> [Brief] Would you copy the material below word for word, beginning with its first line and ending with the line that contains "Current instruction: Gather"?

> [Data records]
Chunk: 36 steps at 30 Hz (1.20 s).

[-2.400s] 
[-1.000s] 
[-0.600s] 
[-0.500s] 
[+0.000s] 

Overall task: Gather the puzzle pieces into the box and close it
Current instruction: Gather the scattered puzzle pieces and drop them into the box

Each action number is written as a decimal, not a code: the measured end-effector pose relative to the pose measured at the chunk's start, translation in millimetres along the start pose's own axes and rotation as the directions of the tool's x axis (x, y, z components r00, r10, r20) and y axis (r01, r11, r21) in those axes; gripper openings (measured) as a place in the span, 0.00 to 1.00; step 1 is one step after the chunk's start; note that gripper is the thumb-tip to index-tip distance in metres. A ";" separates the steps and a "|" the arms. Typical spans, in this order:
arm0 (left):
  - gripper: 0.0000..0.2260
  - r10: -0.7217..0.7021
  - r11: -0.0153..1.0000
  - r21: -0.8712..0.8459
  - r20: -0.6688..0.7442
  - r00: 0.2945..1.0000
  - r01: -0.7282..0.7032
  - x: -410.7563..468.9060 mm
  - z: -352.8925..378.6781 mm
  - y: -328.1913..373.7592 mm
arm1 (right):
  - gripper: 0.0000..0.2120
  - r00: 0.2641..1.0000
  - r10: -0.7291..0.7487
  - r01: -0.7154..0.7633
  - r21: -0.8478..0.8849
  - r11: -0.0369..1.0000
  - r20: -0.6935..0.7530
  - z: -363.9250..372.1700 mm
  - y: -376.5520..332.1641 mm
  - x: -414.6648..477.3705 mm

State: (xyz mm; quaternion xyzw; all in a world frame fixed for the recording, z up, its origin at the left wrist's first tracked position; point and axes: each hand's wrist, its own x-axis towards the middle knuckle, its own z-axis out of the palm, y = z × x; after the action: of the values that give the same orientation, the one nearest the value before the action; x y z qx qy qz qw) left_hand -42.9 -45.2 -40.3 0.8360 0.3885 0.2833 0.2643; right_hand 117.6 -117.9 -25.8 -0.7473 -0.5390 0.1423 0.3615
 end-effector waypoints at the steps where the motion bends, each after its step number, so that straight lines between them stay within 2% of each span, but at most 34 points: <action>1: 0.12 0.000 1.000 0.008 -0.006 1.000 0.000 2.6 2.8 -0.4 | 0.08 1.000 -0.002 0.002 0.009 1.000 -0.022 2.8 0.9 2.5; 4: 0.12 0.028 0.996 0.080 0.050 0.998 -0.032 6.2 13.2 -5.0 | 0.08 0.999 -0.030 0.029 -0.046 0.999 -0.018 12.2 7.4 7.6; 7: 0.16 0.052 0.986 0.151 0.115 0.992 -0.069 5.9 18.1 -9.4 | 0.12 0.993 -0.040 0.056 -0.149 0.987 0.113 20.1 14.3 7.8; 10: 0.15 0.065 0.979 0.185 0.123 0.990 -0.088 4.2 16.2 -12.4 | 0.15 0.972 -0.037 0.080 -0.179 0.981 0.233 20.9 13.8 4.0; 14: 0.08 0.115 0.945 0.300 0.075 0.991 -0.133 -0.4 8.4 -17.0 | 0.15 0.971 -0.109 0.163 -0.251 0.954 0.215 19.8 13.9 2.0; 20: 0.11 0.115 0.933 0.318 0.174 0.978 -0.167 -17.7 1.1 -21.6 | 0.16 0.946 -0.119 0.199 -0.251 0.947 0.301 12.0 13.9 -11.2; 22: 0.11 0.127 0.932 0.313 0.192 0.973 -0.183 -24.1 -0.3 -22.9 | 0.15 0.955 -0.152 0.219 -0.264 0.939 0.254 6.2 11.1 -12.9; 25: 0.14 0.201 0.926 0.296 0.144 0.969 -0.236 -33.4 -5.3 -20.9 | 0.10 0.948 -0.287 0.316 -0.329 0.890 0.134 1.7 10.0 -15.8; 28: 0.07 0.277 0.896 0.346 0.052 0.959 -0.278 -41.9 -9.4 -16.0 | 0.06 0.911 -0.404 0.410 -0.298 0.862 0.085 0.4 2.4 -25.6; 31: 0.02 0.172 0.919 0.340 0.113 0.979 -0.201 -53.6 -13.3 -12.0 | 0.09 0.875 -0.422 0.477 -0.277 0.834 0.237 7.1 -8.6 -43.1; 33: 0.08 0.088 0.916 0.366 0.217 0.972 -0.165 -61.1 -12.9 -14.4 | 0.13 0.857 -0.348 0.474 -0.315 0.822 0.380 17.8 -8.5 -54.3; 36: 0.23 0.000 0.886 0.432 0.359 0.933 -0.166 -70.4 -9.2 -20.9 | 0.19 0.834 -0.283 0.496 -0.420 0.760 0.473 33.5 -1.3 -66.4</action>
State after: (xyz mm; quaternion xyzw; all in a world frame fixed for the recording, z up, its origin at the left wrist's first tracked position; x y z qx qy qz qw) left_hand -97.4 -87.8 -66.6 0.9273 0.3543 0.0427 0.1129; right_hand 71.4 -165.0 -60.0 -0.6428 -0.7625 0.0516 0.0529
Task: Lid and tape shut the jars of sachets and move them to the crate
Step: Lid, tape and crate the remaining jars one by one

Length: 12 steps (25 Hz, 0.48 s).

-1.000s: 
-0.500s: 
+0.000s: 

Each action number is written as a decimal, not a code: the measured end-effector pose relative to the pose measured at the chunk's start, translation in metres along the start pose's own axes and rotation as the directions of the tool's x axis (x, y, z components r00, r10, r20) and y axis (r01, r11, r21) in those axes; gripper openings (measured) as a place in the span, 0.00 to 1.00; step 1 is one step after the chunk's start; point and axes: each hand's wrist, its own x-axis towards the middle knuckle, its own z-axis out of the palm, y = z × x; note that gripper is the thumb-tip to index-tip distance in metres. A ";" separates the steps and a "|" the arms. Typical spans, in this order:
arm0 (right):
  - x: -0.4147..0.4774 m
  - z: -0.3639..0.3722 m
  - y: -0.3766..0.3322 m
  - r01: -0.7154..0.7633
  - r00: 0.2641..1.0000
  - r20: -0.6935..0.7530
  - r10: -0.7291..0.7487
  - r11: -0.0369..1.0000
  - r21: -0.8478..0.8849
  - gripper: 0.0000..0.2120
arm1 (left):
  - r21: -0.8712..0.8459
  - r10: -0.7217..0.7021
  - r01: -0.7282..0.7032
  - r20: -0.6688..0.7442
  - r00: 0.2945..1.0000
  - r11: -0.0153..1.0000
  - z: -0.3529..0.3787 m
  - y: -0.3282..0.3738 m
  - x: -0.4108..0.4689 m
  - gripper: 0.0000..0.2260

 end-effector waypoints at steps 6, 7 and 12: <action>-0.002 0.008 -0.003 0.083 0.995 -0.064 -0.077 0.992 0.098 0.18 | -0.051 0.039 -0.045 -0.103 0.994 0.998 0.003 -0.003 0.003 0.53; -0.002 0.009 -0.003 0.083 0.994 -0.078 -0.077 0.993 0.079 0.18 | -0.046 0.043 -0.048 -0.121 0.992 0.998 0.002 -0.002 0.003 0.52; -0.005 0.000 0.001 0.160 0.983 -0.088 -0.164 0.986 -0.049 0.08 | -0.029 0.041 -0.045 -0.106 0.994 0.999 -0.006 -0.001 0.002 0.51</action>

> [Your solution]
Chunk: 36 steps at 30 Hz (1.20 s).

[-2.400s] 
[-1.000s] 
[-0.600s] 
[-0.500s] 
[+0.000s] 

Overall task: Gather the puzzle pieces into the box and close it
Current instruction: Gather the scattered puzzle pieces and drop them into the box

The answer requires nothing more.